The Pre-Understanding module's information compression may discard critical details, leaving the cloud with insufficient information for replanning.
Evaluation is currently limited to AndroidWorld (116 tasks); validation at larger scale and across more application scenarios is lacking.
On-device inference latency (~3.9s/step) remains high for real-world user interaction.

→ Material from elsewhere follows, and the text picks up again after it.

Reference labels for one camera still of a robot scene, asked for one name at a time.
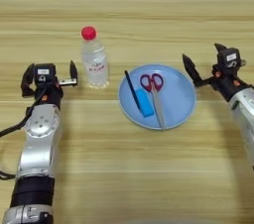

vs. M3A: M3A employs two GPT-4o instances for planning and verification; EcoAgent achieves comparable performance with one GPT-4o and two 2–4B on-device models, reducing cost by an order of magnitude. The closed-loop design is the key differentiator.
vs. UGround: UGround is an open-loop device-cloud collaboration system that still requires frequent screenshot uploads to the cloud for verification. EcoAgent enables on-device verification through the expectation mechanism in Dual-ReACT, avoiding privacy leakage.
vs. V-Droid: V-Droid is a fully on-device 8B model with the highest success rate (59.5%) but limited capacity for complex long-horizon planning. Integrating V-Droid as EcoAgent's Execution Agent is a promising direction.

Rating¶

Novelty: ⭐⭐⭐⭐ The combination of closed-loop device-cloud collaboration, Dual-ReACT, and Pre-Understanding is novel, though individual modules offer limited standalone innovation.
Experimental Thoroughness: ⭐⭐⭐⭐ Three-dimensional evaluation (success rate / cost / latency) combined with ablation studies, failure analysis, and system overhead analysis is relatively comprehensive.
Writing Quality: ⭐⭐⭐⭐ Architecture and comparison figures are clear; problem motivation is well articulated.
Value: ⭐⭐⭐⭐ Provides a practical low-cost solution for real-world deployment of mobile agents with high engineering value.